Quando poi mi sono congedato facendo presente che mi sarei sempre tenuto alla larga da queste ambigue dinamiche a beneficio degli innovatori di chiacchiere si è finiti col degenerare nel celolunghismo imprenditoriale: io ho fatto due imprese. Il giorno che ne hai fondate almeno un paio, avrai sufficiente capacità di comprenderlo, il mio profilo. Ma sono certo che preferirai continuare a giocare all’innovatore cazzarando sui social grazie all’azienda di papà. Ecco, è qui che era scattato l’impulso.

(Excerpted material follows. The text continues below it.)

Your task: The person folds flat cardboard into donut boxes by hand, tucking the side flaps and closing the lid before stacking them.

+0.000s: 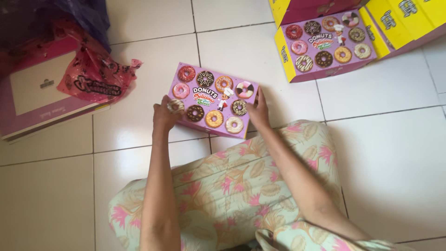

Ora, tralasciando il personale. Che la storia è un pò diversa. La mia domanda è: come si fa impresa nel 2014? È identificabile realmente con il termine impresa quel progetto (startup) che per avviarsi perde anni di potenziale vitalità in attesa di un venture capitalist o di un fondo statale? È definibile impresa quella società nata sulla base di requisiti necessari scritti su un decreto, e che ha intascato tanti di quei fondi di cui prima, e che poi è andata sgretolandosi nel giro di pochi mesi non lasciando tracce alcune di quei fondi? L’ AD, il CEO, il Founder, o come vi piace chiamarlo, di quella startup è l’innovatore da tener come riferimento? O forse l’innovatore è il ventur capitalist (il ministero o la multinazionale) che ha puntato su di lui affidandogli quei fondi poi perduti? Io non credo.
Un altro termine troppo usato e svalutato è crisi, proprio come startup. Non tutte quelle che oggi chiamiamo startup rappresentano un’impresa in fase embrionale. Non tutto ciò che chiamiamo crisi rappresenta un cambiamento dall’equilibrio in cui si versava. Non siamo più in crisi. Lo stato della nostra attuale economia non è più da definirsi crisi. È costante, da più di un decennio ormai. Domani, sperando che riusciremo ad uscirne al più presto, lo ricorderemo come un periodo storico poco produttivo per le nostra aziende, durante il quale lo stato non ha saputo trovare celermente il modo per aiutarle e per reggere un’economia florida. Oggi, stiamo vivendo questo periodo. Allora basta parlare di crisi. La crisi è quando in un periodo di equilibrio arrivano circostanze tali per cui l’equilibrio viene a mancare. Sono anni che viviamo in un equilibrio precario. Con un’economia precaria. Bisogna lavorare per superare questo periodo, ma finiamolo di chiamarla crisi, che è meglio. Altrimenti rischiamo di far crescere i ragazzi nell’ottica errata che con la chiacchiera dell’innovazione nel megafono, che recluta giovani nerd che fanno startup, possa domani mattina questo periodo avere fine e la nostra economia rifiorire grazie alle chiacchiere. E intanto le imprese continuano a chiudere e i giovani a partire.